Estamos arriba de un peñón. Hay un pequeño riachuelo y cae formando una cascada justo donde nosotras estamos, unos 20 metros abajo, formando una cascadita de gotitas de agua nada más, y llega a un estanque, diminuto, potenciado por el hombre para guardar ahí alimento, peces frescos, como una despensa. Han crecido plantas por los techos del estanque, es algo precioso.
Me dices que ese no es un buen lugar para jugar. Te puedes resbalar, y si te caes te matas. Que a ti te pasó eso. Estabas allá arriba, resbalaste y caíste a la poza. Y te abriste la cabeza. Fue algo muy desagradable. Te pregunto si lo pasaste mal, si pasaste miedo. Me dices que no, que fue un segundo nada más. Quien lo pasó mal fue tu madre. Toda su vida lo pasó mal. Y en esta vida tiene aún resentimiento, porque su niña preciosa se cayó y murió.
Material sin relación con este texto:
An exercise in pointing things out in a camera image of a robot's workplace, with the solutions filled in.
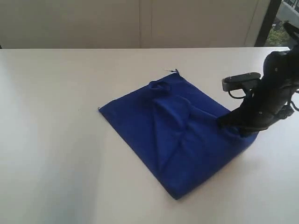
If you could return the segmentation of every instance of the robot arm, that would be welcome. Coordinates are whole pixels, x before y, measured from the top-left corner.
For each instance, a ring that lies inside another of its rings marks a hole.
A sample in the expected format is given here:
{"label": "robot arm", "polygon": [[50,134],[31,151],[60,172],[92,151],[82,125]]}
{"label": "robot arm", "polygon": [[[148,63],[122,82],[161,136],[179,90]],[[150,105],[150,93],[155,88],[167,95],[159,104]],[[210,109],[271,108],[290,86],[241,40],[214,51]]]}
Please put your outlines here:
{"label": "robot arm", "polygon": [[298,111],[292,95],[299,89],[299,29],[288,22],[284,28],[297,45],[292,50],[270,53],[264,61],[262,79],[258,73],[248,73],[222,80],[223,90],[230,96],[230,91],[237,89],[243,89],[245,96],[240,107],[217,119],[219,126],[233,126],[241,135],[250,135],[291,116],[293,108]]}

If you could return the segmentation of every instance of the fold in cloth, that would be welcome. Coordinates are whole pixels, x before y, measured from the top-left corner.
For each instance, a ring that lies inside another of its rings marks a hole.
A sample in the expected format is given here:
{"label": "fold in cloth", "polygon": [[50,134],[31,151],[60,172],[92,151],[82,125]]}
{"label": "fold in cloth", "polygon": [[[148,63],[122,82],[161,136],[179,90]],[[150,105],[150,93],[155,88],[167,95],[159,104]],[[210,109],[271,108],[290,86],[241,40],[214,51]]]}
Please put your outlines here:
{"label": "fold in cloth", "polygon": [[178,72],[113,100],[99,112],[175,199],[211,177],[257,136],[220,129],[216,119],[229,110]]}

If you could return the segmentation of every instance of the white table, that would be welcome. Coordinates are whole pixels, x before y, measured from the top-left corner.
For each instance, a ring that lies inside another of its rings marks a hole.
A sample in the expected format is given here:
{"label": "white table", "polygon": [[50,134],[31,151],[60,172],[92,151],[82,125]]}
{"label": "white table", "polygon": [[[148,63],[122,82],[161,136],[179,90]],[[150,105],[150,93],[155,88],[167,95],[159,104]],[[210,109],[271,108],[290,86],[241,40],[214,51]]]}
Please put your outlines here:
{"label": "white table", "polygon": [[234,109],[221,79],[285,49],[1,50],[0,223],[298,223],[299,113],[175,201],[97,111],[175,68]]}

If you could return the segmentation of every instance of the blue towel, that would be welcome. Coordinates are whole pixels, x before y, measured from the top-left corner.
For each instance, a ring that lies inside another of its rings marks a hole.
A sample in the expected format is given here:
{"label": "blue towel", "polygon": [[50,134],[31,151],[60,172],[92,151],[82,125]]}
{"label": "blue towel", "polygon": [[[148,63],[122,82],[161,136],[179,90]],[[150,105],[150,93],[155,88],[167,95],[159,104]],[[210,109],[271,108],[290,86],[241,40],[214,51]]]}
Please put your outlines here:
{"label": "blue towel", "polygon": [[257,136],[220,129],[216,118],[229,110],[178,72],[113,100],[99,112],[175,199],[215,174]]}

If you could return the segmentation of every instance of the blue cloth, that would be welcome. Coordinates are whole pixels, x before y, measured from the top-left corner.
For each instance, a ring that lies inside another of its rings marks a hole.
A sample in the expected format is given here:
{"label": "blue cloth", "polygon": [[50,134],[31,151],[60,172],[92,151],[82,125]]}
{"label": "blue cloth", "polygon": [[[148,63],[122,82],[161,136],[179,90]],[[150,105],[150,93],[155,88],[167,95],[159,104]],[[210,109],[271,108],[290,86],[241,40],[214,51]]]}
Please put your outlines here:
{"label": "blue cloth", "polygon": [[216,118],[229,110],[178,72],[113,100],[99,112],[175,199],[215,174],[257,136],[220,129]]}

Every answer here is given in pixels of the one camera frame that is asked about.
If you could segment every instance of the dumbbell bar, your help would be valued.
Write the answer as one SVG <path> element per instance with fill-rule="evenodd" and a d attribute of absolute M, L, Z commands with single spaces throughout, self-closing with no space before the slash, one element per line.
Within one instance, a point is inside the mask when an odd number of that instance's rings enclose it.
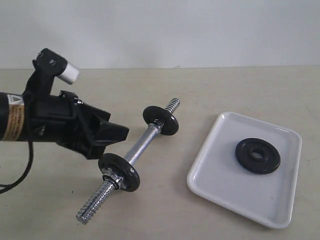
<path fill-rule="evenodd" d="M 103 183 L 77 213 L 76 219 L 80 223 L 87 224 L 113 190 L 133 192 L 138 189 L 140 177 L 133 164 L 158 134 L 170 136 L 178 131 L 179 124 L 173 113 L 179 105 L 179 99 L 173 98 L 165 108 L 147 107 L 143 119 L 148 128 L 125 157 L 106 153 L 98 160 Z"/>
Cayó un mal día que hacía mucho viento, un día de mal agüero.
– Yo no me hice daño, a mí no me pasó nada. Vinieron a buscarme, y me fui al cielo. Pero mi madre lo pasó muy mal. Sufrió mucho. En esta vida quiero ayudarla, no quiero que sufra más por mí. Sigue siendo mi madre, aunque en otra reencarnación. Tengo que ayudarla, para que perdone ese resentimiento que tanto dolor la causó.
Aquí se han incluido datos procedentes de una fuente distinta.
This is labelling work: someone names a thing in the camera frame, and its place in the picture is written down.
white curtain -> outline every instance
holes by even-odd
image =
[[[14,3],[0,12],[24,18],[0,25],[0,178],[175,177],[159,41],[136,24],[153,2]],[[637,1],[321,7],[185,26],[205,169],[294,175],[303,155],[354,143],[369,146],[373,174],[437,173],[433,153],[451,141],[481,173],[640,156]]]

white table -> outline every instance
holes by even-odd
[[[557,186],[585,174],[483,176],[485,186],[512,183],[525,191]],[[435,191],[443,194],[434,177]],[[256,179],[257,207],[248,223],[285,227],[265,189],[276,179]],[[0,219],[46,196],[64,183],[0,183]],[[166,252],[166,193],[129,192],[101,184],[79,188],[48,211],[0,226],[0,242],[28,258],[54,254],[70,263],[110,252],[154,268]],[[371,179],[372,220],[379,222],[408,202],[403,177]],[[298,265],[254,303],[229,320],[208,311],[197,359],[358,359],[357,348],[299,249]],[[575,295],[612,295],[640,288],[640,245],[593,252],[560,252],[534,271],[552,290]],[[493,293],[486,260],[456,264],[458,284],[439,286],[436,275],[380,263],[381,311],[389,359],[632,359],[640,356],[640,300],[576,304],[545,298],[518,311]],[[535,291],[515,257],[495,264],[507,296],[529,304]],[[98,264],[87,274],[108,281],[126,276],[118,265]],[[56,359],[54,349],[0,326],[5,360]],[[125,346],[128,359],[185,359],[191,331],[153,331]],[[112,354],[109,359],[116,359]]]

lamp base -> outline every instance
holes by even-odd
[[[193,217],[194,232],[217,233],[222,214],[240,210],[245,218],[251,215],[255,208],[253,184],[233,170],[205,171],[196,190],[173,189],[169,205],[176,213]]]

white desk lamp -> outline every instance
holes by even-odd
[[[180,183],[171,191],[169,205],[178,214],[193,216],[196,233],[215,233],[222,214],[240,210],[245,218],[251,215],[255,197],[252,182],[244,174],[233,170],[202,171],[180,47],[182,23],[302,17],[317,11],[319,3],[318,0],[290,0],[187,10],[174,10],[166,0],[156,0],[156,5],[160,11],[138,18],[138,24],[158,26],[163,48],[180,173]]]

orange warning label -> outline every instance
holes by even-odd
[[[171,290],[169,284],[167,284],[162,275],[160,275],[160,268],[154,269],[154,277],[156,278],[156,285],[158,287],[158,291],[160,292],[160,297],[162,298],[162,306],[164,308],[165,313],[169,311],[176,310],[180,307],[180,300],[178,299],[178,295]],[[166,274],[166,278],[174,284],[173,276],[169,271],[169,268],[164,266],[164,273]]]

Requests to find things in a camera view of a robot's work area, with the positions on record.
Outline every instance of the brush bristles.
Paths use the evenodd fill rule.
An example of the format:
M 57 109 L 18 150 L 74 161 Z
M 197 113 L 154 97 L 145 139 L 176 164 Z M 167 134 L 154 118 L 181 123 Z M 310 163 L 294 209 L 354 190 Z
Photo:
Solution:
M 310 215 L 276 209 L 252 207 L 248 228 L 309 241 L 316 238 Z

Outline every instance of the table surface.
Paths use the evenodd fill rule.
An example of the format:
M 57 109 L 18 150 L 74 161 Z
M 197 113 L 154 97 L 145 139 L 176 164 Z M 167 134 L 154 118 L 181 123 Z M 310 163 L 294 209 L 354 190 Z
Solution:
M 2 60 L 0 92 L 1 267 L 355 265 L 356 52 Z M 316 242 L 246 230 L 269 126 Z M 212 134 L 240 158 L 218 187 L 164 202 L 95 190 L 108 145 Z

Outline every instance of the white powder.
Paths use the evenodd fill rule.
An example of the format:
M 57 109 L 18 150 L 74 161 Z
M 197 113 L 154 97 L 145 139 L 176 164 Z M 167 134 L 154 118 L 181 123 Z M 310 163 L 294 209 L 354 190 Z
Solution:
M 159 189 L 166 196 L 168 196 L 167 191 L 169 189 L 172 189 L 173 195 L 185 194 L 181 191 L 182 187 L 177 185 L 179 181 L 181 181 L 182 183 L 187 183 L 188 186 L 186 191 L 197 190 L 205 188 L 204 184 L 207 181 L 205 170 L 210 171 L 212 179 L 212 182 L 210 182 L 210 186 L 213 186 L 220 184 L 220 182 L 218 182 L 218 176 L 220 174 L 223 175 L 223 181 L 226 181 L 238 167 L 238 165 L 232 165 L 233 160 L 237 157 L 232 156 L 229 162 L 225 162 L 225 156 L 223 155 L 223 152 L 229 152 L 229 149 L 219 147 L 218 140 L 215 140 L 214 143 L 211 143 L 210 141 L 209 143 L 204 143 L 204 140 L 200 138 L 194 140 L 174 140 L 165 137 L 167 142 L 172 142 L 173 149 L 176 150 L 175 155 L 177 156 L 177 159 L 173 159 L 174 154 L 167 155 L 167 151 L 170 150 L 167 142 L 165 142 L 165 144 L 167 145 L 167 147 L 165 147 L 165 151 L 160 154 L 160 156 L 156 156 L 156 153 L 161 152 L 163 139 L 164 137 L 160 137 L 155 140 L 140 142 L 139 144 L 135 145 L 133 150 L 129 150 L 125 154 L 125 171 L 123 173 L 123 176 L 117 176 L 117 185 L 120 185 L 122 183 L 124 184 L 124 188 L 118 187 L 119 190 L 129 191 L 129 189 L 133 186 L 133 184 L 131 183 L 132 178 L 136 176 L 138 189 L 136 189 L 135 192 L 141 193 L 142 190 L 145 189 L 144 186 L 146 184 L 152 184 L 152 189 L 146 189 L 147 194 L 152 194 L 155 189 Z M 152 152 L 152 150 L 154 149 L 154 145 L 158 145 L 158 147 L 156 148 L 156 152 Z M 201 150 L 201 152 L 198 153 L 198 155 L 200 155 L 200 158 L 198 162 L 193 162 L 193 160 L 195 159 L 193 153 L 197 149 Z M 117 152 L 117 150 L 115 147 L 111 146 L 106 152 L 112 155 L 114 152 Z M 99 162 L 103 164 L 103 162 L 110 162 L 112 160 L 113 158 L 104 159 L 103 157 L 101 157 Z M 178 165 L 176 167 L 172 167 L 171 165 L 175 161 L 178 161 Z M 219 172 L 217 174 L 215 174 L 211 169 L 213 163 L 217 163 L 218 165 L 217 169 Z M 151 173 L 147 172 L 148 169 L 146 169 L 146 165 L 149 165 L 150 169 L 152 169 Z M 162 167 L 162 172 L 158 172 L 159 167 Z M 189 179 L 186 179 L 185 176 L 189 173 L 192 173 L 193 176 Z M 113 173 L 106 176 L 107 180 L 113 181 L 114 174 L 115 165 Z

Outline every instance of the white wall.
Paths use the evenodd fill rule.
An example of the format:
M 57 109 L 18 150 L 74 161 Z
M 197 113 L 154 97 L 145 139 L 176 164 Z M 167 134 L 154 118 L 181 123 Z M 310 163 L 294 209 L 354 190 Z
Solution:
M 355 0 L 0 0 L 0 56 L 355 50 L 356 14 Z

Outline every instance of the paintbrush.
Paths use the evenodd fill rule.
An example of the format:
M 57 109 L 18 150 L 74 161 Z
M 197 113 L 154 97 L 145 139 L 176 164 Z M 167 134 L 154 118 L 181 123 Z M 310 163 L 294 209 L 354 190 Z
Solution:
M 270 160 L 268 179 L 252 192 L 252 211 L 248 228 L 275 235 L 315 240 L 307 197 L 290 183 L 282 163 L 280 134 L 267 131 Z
La veo que se va corriendo. Han venido a buscarla sus bisabuelos o algo así. Se va directa, no pasó ningún tiempo intermedio. Como es una niña, fuiste directamente al cielo, con una gran felicidad y mucho cariño. Y veo abajo que está tu madre llorando. La echabas de menos, la querías ayudar, pero tus abuelos te decían “después”. Aún no podías. Y “después” significa en forma de ángel, que primero tienes que ascender y luego regresas y ayudas a quien necesita. Pero eras una niña y no te permitieron quedarte.
Me das un abrazo muy grande. Me dices:
– A veces las madres se apegan tanto al dolor de la pérdida, que pierden de vista lo más esencial, que es la vida, la vida propia. Y eso no puede ser. Cada persona debería de vivir su vida libre, crecer libre. Cada persona tiene su propio plan divino. Algunas nacemos para morir pronto, otras no. Pero no podemos planificar la vida del otro. No podemos controlar. Porque cada uno tiene su propio plan de vida. Así es.
Me dices esto con voz de niña y aspecto de niña. Me dices:
– Yo también he sido madre, y por eso también entiendo este sentimiento, de agarrar. De agarrar la vida ajena. Intentar controlarla. Pero que en el Ser, en el corazón, no hay separación, y todos somos iguales, y no hay tuyo y mío. Y los padres no son dueños. Las almas no les pertenecen, las almas de sus hijos no les pertenecen. Las almas pertenecemos a Dios. Los padres, son protectores, son los guías, los que nos dan amor, los que nos ayudan a levantarnos. Pero la vida no es de nadie.
Yo me resbalé y caí. Pero mi alma era libre. Mi alma no murió. Sin embargo, el corazón de mi madre sí. Su angustia y su pesar fueron tan grandes, que sí que murió en esa caída. Ella murió, no yo. Y yo quiero que renazca. Quiero que no vuelva a morir por ninguna caída ajena.
No se puede agarrar al alma. Sólo se la puede amar.
Me da un abrazo y me da las gracias.